=== Assignment ===
Every line below between the line holding "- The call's" and the line holding "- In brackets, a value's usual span", inclusive, should be repeated exactly, and all other lines omitted.

[Dataset items]
···

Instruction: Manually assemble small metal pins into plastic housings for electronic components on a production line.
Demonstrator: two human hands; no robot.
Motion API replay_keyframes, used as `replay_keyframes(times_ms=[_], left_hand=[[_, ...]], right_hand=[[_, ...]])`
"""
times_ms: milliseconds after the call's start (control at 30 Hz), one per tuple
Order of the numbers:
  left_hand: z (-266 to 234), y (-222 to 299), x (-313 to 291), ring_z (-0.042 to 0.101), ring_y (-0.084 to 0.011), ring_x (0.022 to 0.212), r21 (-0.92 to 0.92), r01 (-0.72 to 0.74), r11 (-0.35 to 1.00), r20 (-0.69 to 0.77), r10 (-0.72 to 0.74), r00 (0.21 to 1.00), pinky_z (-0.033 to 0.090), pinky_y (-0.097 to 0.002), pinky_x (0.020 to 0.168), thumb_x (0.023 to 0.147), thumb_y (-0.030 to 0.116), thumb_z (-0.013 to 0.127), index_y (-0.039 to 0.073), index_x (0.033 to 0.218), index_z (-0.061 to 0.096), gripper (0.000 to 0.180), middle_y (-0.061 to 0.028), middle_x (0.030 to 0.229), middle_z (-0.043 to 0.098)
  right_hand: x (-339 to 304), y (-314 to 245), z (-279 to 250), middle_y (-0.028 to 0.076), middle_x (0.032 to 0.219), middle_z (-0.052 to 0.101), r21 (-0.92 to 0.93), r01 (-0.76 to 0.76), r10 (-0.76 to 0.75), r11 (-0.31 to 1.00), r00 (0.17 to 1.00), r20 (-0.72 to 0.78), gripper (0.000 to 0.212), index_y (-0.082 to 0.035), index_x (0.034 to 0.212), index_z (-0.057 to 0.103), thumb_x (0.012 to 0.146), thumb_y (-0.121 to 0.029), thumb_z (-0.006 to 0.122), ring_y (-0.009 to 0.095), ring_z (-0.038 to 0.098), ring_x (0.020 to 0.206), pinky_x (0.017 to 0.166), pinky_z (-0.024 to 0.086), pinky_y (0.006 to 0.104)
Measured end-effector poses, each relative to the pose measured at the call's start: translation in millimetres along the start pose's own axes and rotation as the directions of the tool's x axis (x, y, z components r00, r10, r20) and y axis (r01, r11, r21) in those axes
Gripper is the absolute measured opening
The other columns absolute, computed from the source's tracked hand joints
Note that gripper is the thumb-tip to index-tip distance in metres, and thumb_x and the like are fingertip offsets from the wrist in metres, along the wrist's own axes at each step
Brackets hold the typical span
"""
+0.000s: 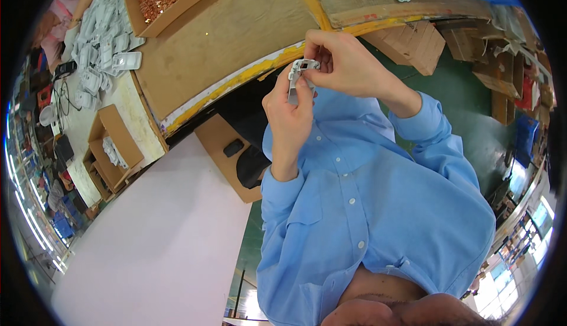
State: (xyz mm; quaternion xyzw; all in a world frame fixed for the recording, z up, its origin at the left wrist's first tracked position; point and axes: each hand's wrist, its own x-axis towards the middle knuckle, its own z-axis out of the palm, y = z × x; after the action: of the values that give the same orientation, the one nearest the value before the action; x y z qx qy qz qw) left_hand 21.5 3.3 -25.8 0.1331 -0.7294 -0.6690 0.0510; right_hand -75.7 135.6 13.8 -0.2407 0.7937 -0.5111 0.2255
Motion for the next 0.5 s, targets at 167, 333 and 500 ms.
replay_keyframes(times_ms=[167,333,500], left_hand=[[-12,-5,5,0.066,-0.0157,0.070,0.136,-0.076,0.988,0.002,0.077,0.997,0.051,-0.0262,0.062,0.092,0.007,0.055,-0.002,0.113,0.060,0.024,-0.0106,0.080,0.068],[-65,-19,14,0.059,-0.0098,0.066,0.169,0.009,0.986,0.015,-0.012,1.000,0.047,-0.0238,0.058,0.088,0.012,0.065,-0.003,0.108,0.064,0.025,-0.0070,0.079,0.066],[-173,-8,93,0.052,-0.0056,0.063,0.119,0.152,0.981,-0.430,-0.087,0.899,0.042,-0.0205,0.055,0.090,0.026,0.068,0.010,0.096,0.064,0.018,0.0001,0.078,0.061]], right_hand=[[9,10,12,0.011,0.068,0.058,-0.019,0.047,-0.048,0.999,0.998,-0.039,0.021,-0.001,0.081,0.054,0.073,-0.011,0.071,0.022,0.059,0.061,0.056,0.046,0.0325],[21,8,8,0.003,0.079,0.060,0.075,0.033,-0.031,0.997,0.999,-0.031,0.024,-0.001,0.094,0.058,0.078,-0.011,0.073,0.011,0.057,0.071,0.062,0.047,0.0264],[24,43,-9,0.003,0.092,0.062,0.142,0.107,-0.072,0.984,0.970,-0.231,0.023,-0.001,0.112,0.059,0.090,-0.006,0.059,0.008,0.058,0.084,0.069,0.048,0.0247]])
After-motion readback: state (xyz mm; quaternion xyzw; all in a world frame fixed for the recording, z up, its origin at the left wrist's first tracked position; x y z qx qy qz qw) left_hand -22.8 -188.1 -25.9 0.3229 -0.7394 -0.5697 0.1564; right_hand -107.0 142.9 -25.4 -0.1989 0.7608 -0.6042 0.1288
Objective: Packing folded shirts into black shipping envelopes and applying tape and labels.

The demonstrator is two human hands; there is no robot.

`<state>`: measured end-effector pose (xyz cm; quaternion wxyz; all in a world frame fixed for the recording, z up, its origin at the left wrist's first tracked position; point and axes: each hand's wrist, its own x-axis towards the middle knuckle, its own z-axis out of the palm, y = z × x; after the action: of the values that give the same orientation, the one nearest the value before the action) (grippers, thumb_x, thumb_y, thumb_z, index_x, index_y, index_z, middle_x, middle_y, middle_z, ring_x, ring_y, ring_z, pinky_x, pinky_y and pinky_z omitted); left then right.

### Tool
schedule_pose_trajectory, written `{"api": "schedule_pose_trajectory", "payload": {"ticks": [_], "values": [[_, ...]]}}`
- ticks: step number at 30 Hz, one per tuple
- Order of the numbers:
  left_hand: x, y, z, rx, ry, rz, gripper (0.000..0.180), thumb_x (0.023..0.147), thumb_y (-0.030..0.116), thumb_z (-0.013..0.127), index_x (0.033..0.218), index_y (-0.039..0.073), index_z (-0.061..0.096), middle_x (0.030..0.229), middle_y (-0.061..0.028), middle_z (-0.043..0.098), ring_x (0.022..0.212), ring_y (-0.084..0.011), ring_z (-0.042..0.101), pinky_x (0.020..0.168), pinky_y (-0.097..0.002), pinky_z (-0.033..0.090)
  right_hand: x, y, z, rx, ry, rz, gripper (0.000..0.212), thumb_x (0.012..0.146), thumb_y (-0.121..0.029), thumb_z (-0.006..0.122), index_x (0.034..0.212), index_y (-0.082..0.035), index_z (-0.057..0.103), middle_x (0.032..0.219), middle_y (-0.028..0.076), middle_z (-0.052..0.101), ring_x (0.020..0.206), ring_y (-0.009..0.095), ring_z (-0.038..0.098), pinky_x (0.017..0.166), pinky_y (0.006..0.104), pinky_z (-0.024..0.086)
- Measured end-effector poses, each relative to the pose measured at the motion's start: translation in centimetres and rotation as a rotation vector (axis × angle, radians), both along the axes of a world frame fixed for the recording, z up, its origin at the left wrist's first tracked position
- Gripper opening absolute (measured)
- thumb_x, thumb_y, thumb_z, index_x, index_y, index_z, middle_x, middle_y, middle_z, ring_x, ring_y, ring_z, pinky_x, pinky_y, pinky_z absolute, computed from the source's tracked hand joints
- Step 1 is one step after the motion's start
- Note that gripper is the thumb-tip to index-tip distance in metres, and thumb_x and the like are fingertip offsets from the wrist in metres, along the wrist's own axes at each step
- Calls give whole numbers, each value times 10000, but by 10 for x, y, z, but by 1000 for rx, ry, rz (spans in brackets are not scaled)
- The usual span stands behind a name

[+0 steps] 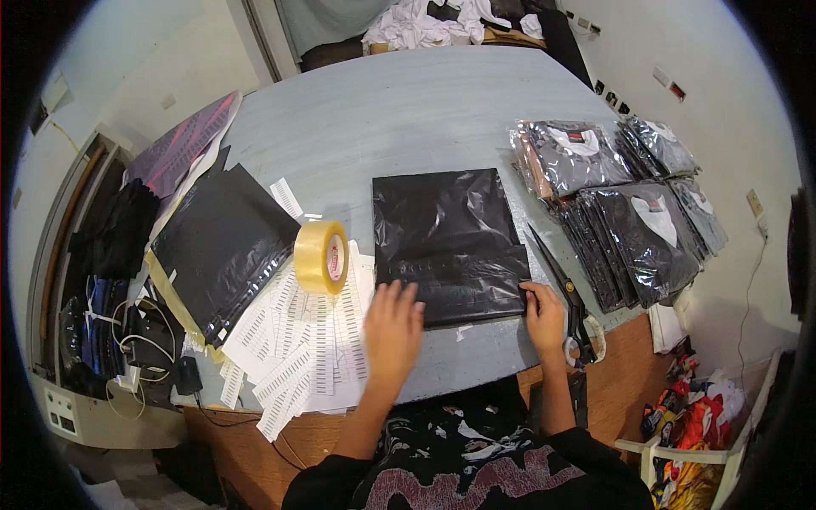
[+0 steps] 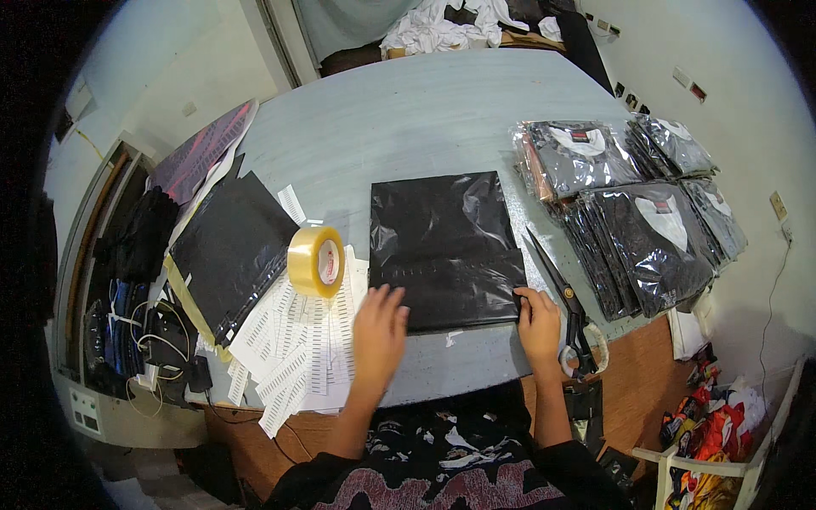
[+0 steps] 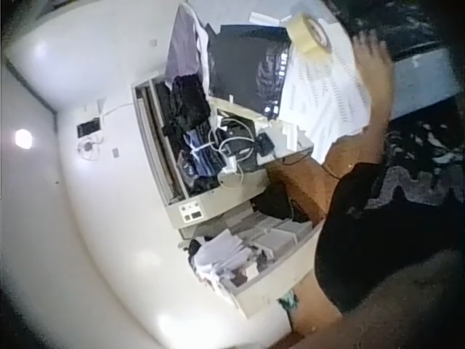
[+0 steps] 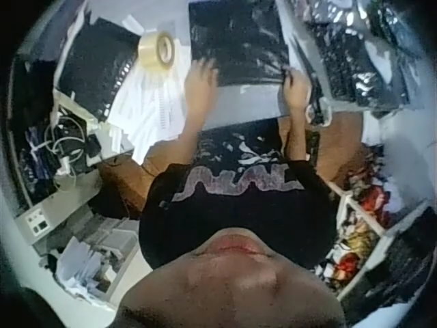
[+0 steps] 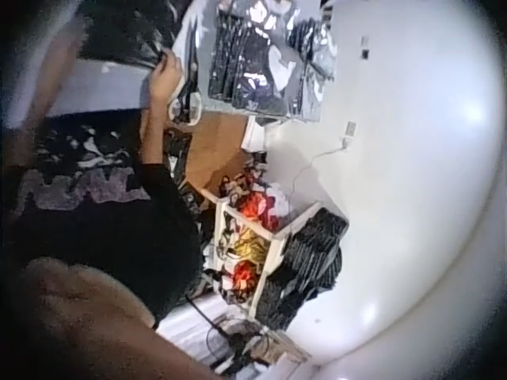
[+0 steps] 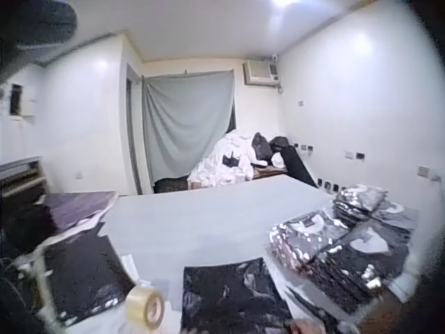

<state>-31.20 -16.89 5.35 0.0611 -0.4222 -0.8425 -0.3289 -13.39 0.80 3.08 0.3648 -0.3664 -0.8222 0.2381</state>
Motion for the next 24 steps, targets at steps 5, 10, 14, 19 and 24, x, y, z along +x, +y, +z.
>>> {"api": "schedule_pose_trajectory", "payload": {"ticks": [5,10,14,19,24], "values": [[30,19,-23,-224,118,-120,436,906,327,412,1316,178,416,1388,-165,312,1292,-355,257,1034,-536,167,-2,-1,-4,-15,3,-38,148,802,-33,527,924,-57,607,779,129,570,731,319,543,684,385,392],[29,23,-34,-213,129,-112,436,911,317,399,1325,178,402,1389,-162,312,1294,-347,257,1037,-534,159,-3,-1,-7,60,25,-22,135,802,-34,529,914,-41,603,781,117,573,734,310,545,688,385,398],[28,25,-36,-210,146,-91,442,895,296,429,1318,170,413,1380,-152,333,1292,-328,271,1037,-522,174,-1,0,-8,75,22,-24,138,794,-26,540,917,-36,601,770,122,576,723,311,548,701,380,398],[26,22,-36,-205,151,-92,440,883,248,441,1313,162,418,1371,-157,344,1284,-327,287,1041,-506,183,-5,-11,5,140,-89,-104,199,756,21,541,939,-43,586,904,115,558,840,299,518,755,380,399],[12,13,-35,-182,123,-161,432,839,156,479,1270,134,458,1327,-173,384,1266,-331,314,1037,-479,223,1,-15,10,360,-219,26,339,643,74,519,946,-74,564,1043,91,515,960,285,467,837,400,367]]}}
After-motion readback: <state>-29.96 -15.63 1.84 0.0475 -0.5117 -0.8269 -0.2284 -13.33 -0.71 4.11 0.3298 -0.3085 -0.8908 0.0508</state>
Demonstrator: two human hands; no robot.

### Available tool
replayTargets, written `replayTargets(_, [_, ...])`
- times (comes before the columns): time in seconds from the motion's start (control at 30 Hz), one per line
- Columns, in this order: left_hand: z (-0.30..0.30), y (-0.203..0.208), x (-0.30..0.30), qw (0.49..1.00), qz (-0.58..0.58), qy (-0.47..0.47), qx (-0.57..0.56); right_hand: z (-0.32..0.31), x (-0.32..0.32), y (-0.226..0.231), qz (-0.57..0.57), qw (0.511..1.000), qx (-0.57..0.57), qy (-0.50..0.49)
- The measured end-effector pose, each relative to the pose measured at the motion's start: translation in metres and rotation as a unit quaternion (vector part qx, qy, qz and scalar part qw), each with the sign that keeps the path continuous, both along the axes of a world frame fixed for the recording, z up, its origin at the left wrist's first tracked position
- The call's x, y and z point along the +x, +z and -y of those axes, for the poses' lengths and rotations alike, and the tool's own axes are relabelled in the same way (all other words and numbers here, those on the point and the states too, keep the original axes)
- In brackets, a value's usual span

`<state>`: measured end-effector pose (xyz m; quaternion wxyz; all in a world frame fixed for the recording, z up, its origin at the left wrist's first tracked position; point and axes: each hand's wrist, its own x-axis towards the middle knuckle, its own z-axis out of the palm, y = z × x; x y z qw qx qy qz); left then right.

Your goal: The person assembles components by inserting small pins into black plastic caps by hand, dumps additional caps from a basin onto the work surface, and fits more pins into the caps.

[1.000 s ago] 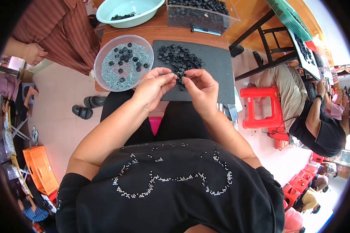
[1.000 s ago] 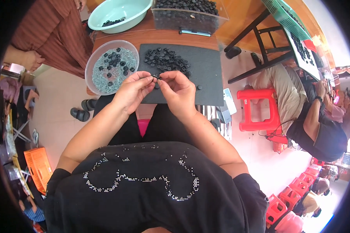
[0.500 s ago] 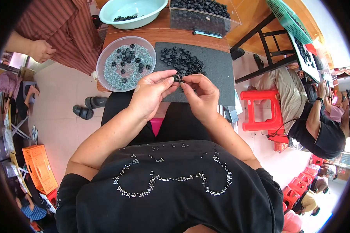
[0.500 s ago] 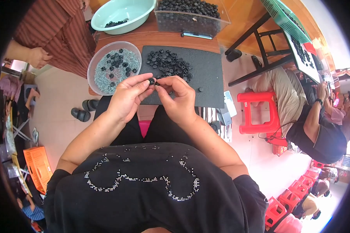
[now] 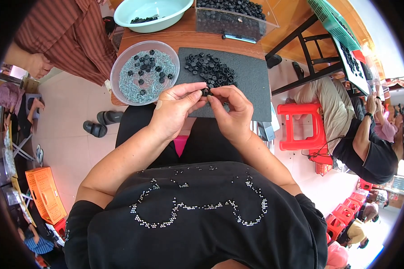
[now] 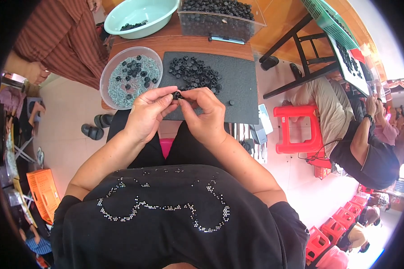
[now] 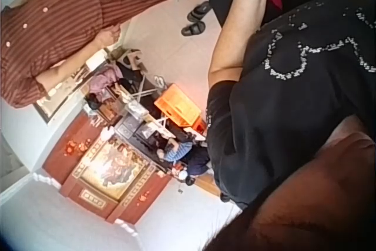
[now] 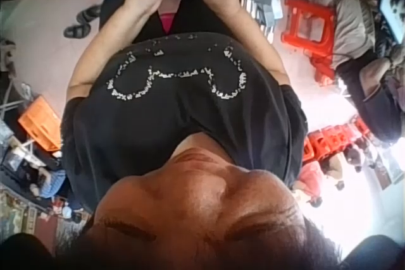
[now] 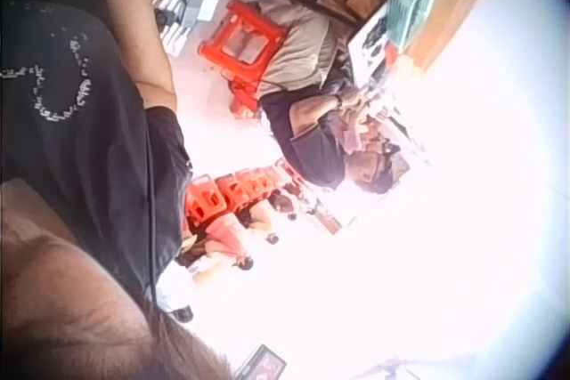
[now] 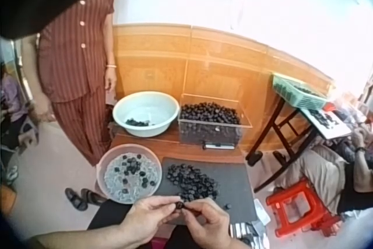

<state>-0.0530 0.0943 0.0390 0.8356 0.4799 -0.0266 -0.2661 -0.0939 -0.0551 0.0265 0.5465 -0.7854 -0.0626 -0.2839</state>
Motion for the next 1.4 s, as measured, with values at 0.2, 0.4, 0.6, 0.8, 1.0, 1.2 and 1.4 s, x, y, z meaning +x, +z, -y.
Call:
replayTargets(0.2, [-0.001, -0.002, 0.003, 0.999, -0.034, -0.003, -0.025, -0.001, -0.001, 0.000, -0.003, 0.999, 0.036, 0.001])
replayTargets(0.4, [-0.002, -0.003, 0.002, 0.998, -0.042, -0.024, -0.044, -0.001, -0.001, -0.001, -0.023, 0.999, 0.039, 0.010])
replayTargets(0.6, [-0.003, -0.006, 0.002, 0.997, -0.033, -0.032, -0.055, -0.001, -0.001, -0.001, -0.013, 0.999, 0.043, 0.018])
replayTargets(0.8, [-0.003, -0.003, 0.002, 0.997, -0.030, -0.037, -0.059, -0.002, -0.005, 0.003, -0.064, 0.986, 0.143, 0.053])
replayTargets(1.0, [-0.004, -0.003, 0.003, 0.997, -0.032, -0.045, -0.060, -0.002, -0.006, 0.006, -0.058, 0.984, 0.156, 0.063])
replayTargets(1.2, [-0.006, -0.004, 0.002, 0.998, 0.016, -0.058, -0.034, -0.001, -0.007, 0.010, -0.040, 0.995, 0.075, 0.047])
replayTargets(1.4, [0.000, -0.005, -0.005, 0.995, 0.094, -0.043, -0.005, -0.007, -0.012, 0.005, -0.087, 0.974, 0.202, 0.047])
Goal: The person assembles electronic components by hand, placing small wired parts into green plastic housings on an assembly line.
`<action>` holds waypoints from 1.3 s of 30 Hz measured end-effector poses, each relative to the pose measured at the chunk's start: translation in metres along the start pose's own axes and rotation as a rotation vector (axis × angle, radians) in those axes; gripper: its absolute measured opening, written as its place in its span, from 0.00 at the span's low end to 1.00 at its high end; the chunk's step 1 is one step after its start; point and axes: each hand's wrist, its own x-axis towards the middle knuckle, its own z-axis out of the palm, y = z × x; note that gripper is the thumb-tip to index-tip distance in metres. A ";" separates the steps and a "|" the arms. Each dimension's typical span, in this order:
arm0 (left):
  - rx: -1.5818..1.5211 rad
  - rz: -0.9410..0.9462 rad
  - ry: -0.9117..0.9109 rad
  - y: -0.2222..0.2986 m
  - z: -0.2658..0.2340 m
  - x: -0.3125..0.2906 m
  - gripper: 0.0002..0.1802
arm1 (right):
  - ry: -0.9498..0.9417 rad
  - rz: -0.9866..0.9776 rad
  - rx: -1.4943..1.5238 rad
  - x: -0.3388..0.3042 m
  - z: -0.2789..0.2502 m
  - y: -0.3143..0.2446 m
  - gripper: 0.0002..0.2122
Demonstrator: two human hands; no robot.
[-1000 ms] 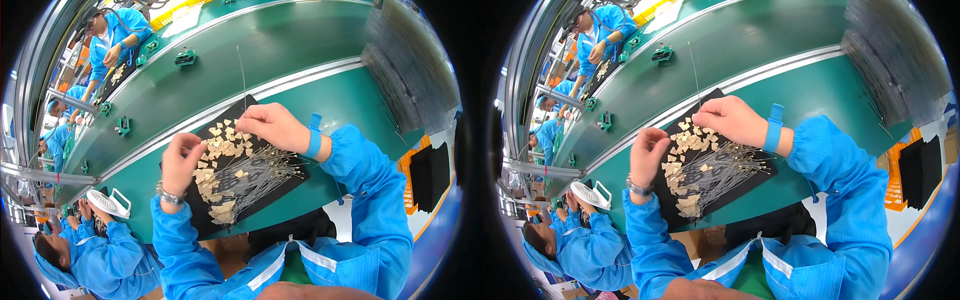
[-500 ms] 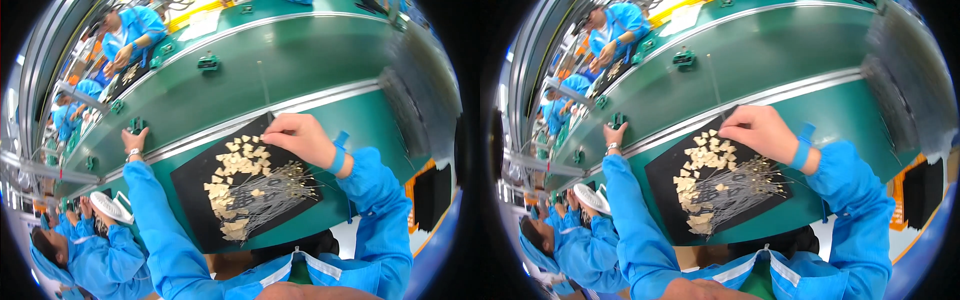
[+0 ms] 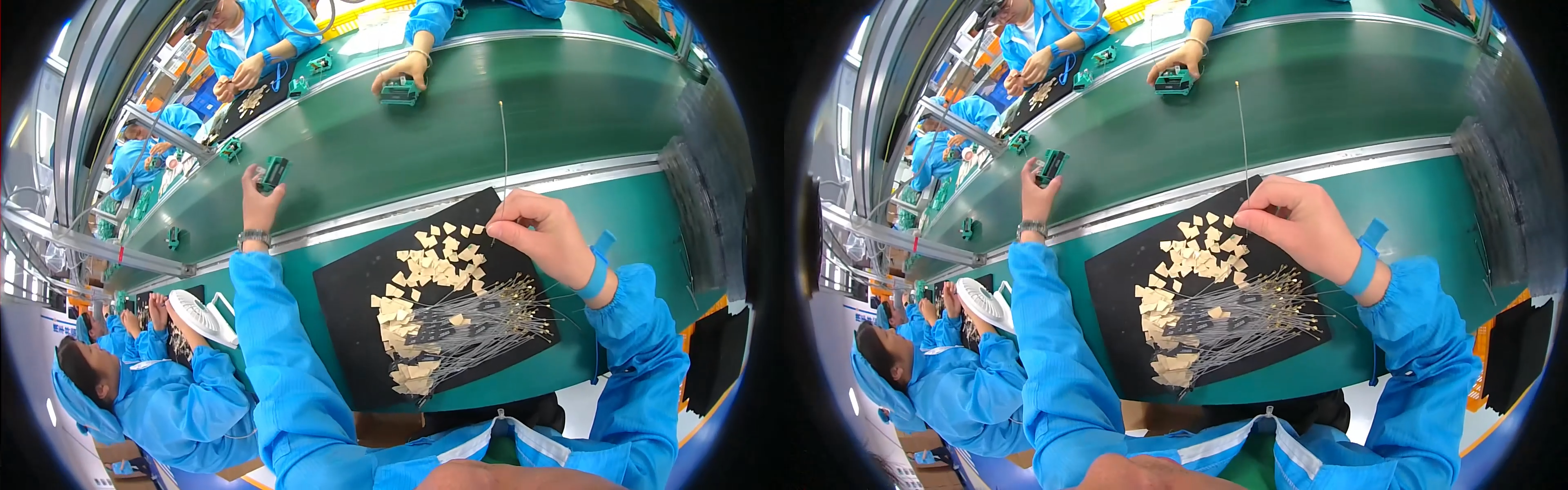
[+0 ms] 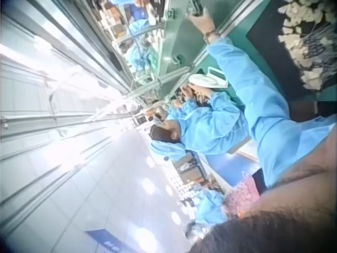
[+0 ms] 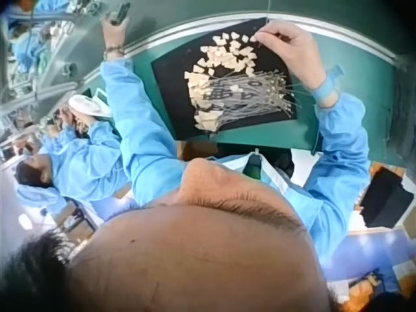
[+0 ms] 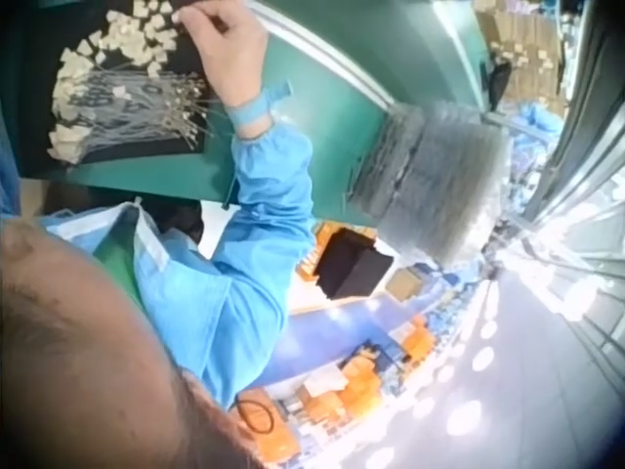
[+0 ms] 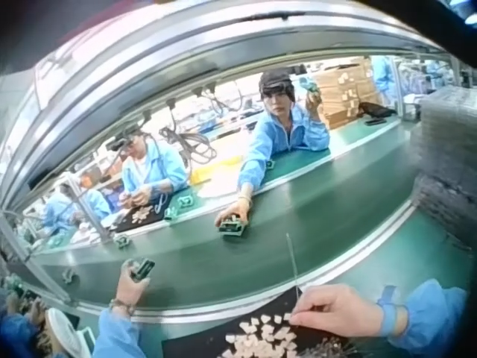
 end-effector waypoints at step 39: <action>-0.834 -0.056 -0.504 0.261 0.039 -0.170 0.19 | 0.021 -0.235 0.198 -0.008 -0.004 -0.004 0.08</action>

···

=== Result for this task ===
- The call's x, y and z point along the +x, +z and -y of those axes, for the poses' lengths and rotations alike, and the tool's own axes are relabelled in the same way (all other words and numbers here, those on the point and the states too, keep the original axes)
- In brackets, a value's usual span

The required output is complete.